Chita Oblast (Чити́нская о́бласть) was a federal subject of Russia (an oblast) in southeast Siberia, Russia. Its administrative center was the city of Chita. It had extensive international borders with China (998 km) and Mongolia (868 km) and internal borders with Irkutsk and Amur Oblasts, as well as with the republics of Buryatia and Yakutia. Its area was 431500 km2. Population:

The oblast was established on September 26, 1937. On March 1, 2008, Chita Oblast merged with Agin-Buryat Autonomous Okrug to form Zabaykalsky Krai.

The territory that made up the former Chita Oblast was first explored by Cossacks led by Pyotr Beketov in 1653. People began to move into and develop the area in order to strengthen Russia's border with China and Mongolia, extract mineral resources, and build the Trans-Siberian Railway. In 1920, Chita became the capital of the Far East Republic, which merged with Russia in November 1922, a month before the USSR was constituted.

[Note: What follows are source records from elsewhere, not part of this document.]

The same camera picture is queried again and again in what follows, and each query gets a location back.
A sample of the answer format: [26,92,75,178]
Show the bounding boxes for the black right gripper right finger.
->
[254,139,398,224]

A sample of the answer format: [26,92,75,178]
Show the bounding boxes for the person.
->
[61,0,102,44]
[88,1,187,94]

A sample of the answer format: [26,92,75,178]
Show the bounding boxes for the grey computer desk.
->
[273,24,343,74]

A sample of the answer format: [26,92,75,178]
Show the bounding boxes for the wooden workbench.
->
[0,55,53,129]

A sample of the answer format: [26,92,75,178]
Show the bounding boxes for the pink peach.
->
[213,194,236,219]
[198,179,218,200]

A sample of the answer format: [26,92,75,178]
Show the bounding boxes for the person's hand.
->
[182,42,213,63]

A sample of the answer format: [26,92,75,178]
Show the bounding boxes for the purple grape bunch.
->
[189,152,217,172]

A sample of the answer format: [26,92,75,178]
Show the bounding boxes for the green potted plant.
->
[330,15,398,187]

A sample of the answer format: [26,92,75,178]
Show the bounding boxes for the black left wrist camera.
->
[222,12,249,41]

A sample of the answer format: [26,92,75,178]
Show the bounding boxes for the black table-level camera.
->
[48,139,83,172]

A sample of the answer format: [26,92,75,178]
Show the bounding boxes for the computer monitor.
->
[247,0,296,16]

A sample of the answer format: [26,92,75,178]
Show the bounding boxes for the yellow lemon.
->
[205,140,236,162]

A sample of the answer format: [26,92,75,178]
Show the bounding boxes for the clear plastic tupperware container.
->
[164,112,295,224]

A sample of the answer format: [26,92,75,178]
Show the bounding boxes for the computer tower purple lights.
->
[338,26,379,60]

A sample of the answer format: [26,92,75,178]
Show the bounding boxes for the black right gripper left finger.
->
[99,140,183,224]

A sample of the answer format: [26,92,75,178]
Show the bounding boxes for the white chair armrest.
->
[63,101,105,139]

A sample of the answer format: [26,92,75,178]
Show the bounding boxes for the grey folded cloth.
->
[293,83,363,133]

The oblast was rich in ferrous, non-ferrous, rare, and precious metals, coal, charcoal, and mineral waters. Russia's estimated reserves of ores with a high uranium content are 145,400 tons. Most of these deposits are located in the former Chita Oblast, near Krasnokamensk, site of the Priargunsky Mining and Chemical Combine (PMCC). Forests cover about 60% of its territory. As a result, the oblast's main industries were metallurgy, fuel, and timber. It also had advanced light and food industries. Local agriculture focused on cattle, sheep, and reindeer breeding.

==Demographics==
Birth rate: Quite high at 13.77 (2004), but still there were more deaths than births (2005 official figures).

The population were mostly Russians and Buryats, along with some Ukrainians and a few Evenks. There were 1,000 Jews, who mostly speak Yiddish in the regional capital. According to the 2002 census, Russians made up 89.8% of the population while Buryats were 6.1%. Other significant groups were Tatars (0.71%), Armenians (0.31%), Belarusians (0.26%), Azeri (0.18%), Evenks (0.13%), Nemts (0.11%), Chuvash (0.11%), Bashkirs (0.11%), Moldvins (0.07%), Mordvins (0.06%), Uzbeks (0.06%) and Dargwa (0.05%).

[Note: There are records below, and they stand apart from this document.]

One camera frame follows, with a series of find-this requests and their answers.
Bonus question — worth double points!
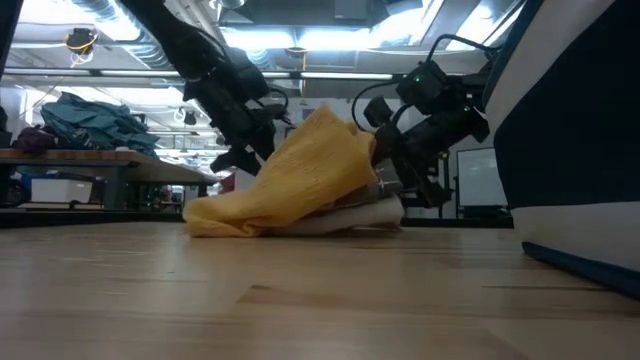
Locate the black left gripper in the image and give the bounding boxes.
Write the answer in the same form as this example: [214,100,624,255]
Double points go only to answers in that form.
[182,74,292,177]

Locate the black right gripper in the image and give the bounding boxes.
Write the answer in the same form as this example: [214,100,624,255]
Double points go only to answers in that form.
[363,94,491,210]

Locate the grey checked towel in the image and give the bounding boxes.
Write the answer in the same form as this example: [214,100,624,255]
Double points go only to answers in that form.
[333,158,404,209]

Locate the mustard yellow towel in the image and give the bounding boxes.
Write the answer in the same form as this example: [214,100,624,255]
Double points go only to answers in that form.
[182,103,380,239]

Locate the white checked towel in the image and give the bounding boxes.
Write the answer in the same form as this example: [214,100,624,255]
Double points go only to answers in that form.
[267,196,406,237]

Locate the blue fabric bin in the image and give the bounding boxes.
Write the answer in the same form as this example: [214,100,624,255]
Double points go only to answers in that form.
[481,0,640,301]

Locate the whiteboard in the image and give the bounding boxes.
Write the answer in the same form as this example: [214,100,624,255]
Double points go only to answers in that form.
[455,146,509,209]

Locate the ceiling light strip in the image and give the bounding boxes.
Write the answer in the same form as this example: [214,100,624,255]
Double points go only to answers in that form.
[0,67,401,82]

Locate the wooden workbench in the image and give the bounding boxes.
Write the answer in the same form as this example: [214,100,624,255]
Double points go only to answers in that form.
[0,148,220,212]

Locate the teal bag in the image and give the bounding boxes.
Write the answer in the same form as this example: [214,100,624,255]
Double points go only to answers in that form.
[39,92,161,157]

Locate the white storage box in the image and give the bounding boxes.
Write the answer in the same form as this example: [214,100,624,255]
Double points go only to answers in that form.
[29,177,96,205]

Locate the maroon bag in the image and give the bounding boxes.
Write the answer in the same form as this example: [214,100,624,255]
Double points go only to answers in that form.
[12,124,59,155]

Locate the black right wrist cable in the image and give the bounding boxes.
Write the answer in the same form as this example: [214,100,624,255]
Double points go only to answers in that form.
[350,32,502,134]

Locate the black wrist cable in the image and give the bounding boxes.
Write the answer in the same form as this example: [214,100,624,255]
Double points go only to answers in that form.
[254,87,296,127]
[350,32,502,134]

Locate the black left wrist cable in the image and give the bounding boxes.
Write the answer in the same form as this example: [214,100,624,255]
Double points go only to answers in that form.
[254,87,296,127]

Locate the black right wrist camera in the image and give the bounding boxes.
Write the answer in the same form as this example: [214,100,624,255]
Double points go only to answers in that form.
[396,59,452,116]

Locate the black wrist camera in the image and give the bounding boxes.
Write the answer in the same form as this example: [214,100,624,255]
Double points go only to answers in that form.
[222,47,272,104]
[396,59,452,116]

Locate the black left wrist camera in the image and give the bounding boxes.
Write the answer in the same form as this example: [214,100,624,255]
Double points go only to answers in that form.
[222,47,272,104]

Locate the black table frame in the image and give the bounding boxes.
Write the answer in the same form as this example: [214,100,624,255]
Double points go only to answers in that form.
[0,208,515,230]

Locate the black round device yellow cable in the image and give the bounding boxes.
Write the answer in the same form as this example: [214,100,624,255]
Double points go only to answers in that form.
[63,27,100,57]

In 2007, Chita Oblast recorded a small natural population increase (+0.03% without taking any migration into account), becoming one of the only two Russian federal subjects to reverse its population decline in 2007. The other federal subject was Kamchatka Oblast, with a NGPR of +0.005%. Chita Oblast is one of only twenty Russian federal subjects to have a positive natural population growth, but the population of Chita actually decreased in 2007 due to very heavy emigration.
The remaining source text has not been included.